-- DATASET SECTION --
*** Begin section ***

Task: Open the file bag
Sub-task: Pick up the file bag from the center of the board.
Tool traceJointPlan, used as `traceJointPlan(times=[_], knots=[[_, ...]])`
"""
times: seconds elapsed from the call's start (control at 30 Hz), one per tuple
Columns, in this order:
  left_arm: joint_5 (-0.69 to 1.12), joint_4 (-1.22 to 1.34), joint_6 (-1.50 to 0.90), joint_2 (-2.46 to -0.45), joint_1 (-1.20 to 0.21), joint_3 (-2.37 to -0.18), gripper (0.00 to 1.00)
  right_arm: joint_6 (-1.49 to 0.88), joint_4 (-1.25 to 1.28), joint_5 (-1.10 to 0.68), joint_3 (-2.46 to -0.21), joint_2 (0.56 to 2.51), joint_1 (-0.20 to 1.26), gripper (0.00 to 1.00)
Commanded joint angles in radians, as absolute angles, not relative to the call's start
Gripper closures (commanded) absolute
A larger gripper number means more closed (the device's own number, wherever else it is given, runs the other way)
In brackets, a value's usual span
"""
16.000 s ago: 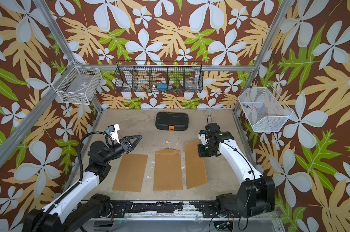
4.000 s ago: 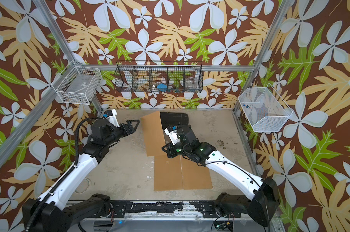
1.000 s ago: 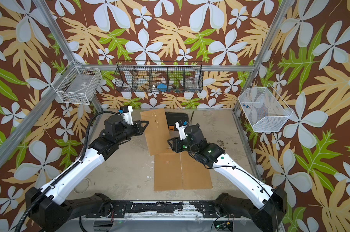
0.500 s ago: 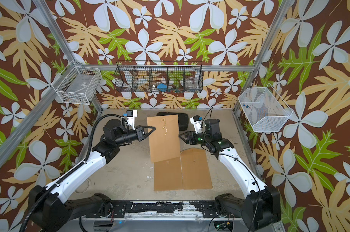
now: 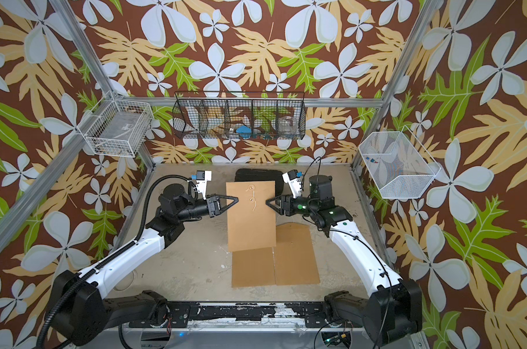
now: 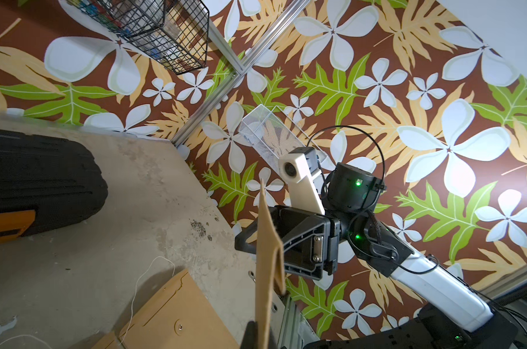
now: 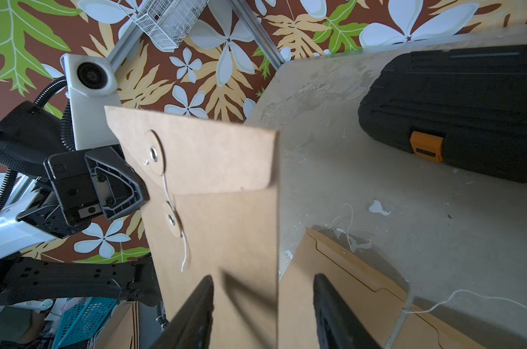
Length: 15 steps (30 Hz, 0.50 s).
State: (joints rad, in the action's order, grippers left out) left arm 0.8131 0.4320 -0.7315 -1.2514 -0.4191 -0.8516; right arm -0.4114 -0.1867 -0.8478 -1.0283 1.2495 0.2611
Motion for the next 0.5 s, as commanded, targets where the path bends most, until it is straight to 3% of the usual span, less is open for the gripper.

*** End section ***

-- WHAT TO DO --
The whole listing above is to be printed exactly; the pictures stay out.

-- RESPONSE TO THIS EXERCISE --
Task: Open the file bag
Sub-task: Pick up the file bag from the center of the board.
Tool traceJointPlan, used as `traceJointPlan(times=[_], knots=[[_, ...]])`
"""
times: seconds elapsed from the call's start (control at 30 Hz), one per tuple
Columns, in this order:
  left_arm: joint_5 (-0.69 to 1.12), joint_4 (-1.22 to 1.34), joint_6 (-1.50 to 0.90), joint_2 (-2.46 to -0.45), joint_1 (-1.20 to 0.21), joint_3 (-2.37 to -0.18), gripper (0.00 to 1.00)
  right_arm: joint_6 (-1.49 to 0.88), joint_4 (-1.25 to 1.28), joint_5 (-1.10 to 0.68), joint_3 (-2.46 to -0.21), joint_2 (0.56 to 2.51), joint_1 (-0.20 to 1.26), gripper (0.00 to 1.00)
Commanded joint angles in radians, as absolute angles, not relative to the call's start
Gripper closures (commanded) absolute
A larger gripper number means more closed (the device's own number, wherever else it is given, runs the other way)
In brackets, a value's usual span
"""
16.000 s ago: 
4.000 s ago: 
1.000 s ago: 
0.500 s ago: 
now: 
now: 
now: 
Length: 15 steps (30 Hz, 0.50 s).
State: (joints rad, in the action's order, grippers left out) left arm 0.8131 0.4320 -0.7315 -1.2514 -0.4191 -0.8516; right arm -0.4114 -0.1867 -0.8478 -1.0283 1.2495 0.2611
Motion for the next 0.5 s, as commanded, targets where the path bends most, until it is straight to 3% of the usual span, less is open for the gripper.

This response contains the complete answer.